Bir keresinde ildeki bir kurum müdürünün sekreterinin muayene olması için kendisi müdürlükten aranmış ve yardımcı olması istenmişti. Sağlık Ocağına giden sekreter de, onun kapısındaki kuyruğu görmesine rağmen, aldırış etmeden içeri girmiş ama o hasta muayene ettiğini, kuyruktakilerin işini bitirir bitirmez kendisine mutlaka bakacağını ifade etmişti. Sekreter hanım bunu kabullenmekte zorlanarak kendi kurum müdürünü bizim il müdürüne aratarak, hekimden şikâyetçi olmuştu. Sekreter hanım müdürlüğe gelip dilekçesini yazarken dikkatimi çekmiş ve hekimin kim olduğunu sorup da onun adını öğrendiğimde de hem sekreter hanıma hem de il müdürüne Dr. Ejder’in davranışında bir yanlışlık veya kabalık türünden bir kusur görmediğimi ifade etmiştim. İl müdürümüz ikna olmasına rağmen sekreter hanım ikna olmamış ben de dilekçesini almama rağmen yakinen tanıdığım kurum müdürünü de arayarak bilgilendirmiştim.
Kendisini o ana kadar çok tanımıyor olsam da hakkındaki kanaatim, onun işini gücünü yapan, gösterişsiz, işinde oldukça titiz ve kararlarında da oldukça objektif olduğuydu. Mesleğini de severek yapan; hani denir ya, yüz kere gelse dünyaya yine de hekim olarak gelmek isteyen biridir o.
Dert edinir, suya da sabuna da dokunur bir gönül insanı dersem inanın abartmış olmam Ejder’i.
Karşınıza alıp konuşurken sanırsınız ki bir tezhip veya hat sanatçısıyla konuşuyormuşsunuz hissi uyanır. En ayrıntılarına kadar iner bir sanatçı edasıyla ve sürekli de yaşar gibi anlatır. Bu yüzden ne kadar çok çalışsa da sayıca çok hasta bakıp performans puanı falan toplayamaz. Paranın da sayıca çok olmasının gücüne değil de bereketli olanına adamış gibiydi hayatını.
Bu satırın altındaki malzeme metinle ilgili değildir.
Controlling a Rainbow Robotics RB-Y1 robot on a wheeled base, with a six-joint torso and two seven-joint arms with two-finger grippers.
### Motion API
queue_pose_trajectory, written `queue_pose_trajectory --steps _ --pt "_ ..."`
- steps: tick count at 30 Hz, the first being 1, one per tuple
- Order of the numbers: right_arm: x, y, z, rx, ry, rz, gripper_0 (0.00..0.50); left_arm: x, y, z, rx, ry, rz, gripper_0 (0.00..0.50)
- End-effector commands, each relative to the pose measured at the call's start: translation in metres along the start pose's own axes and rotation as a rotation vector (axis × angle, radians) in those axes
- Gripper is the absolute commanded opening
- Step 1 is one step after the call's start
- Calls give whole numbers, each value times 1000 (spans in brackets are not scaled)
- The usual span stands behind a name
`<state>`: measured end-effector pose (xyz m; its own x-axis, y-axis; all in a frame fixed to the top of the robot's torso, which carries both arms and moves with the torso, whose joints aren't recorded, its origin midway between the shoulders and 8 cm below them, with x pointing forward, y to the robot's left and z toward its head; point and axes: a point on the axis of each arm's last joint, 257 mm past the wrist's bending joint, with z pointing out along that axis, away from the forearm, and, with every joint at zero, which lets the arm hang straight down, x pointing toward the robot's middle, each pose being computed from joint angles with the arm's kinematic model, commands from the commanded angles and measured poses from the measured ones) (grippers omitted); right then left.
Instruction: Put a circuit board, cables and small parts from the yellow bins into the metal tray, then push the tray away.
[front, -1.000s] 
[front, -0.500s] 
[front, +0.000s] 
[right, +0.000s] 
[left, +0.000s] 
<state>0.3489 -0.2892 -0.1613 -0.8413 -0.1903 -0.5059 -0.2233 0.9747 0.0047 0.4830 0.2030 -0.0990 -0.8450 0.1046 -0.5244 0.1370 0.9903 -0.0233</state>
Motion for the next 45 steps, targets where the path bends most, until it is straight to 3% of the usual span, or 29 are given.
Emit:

Tecrübeyle sabitti ki biriken paralar kadar çabuk gitmiyordu biriktirilen dualar ve bir yerlerde elinize yapışıyordu!
Kimsenin görev yapmak istemediği yerlere itirazsız gitti ve sahiplendi de işini. Marmaris yarımadasının Söğüt, Bozburun sakinleri onu hep çalışkanlığıyla, dürüstlüğü ve efendiliği ile tanıdı. Titizliğini işine hep yansıtarak çalışma arkadaşlarına da örnek oldu, çalışma ortamlarının güzelleşmesine çaba harcadı. Geçici süreliğine gitmiş olsa da sağlık tesisinin boyası, badanası, jeneratörünün arızası, buzdolabının kalitesi onu hep dertlendirdi de ümitsizliğe düşürmedi.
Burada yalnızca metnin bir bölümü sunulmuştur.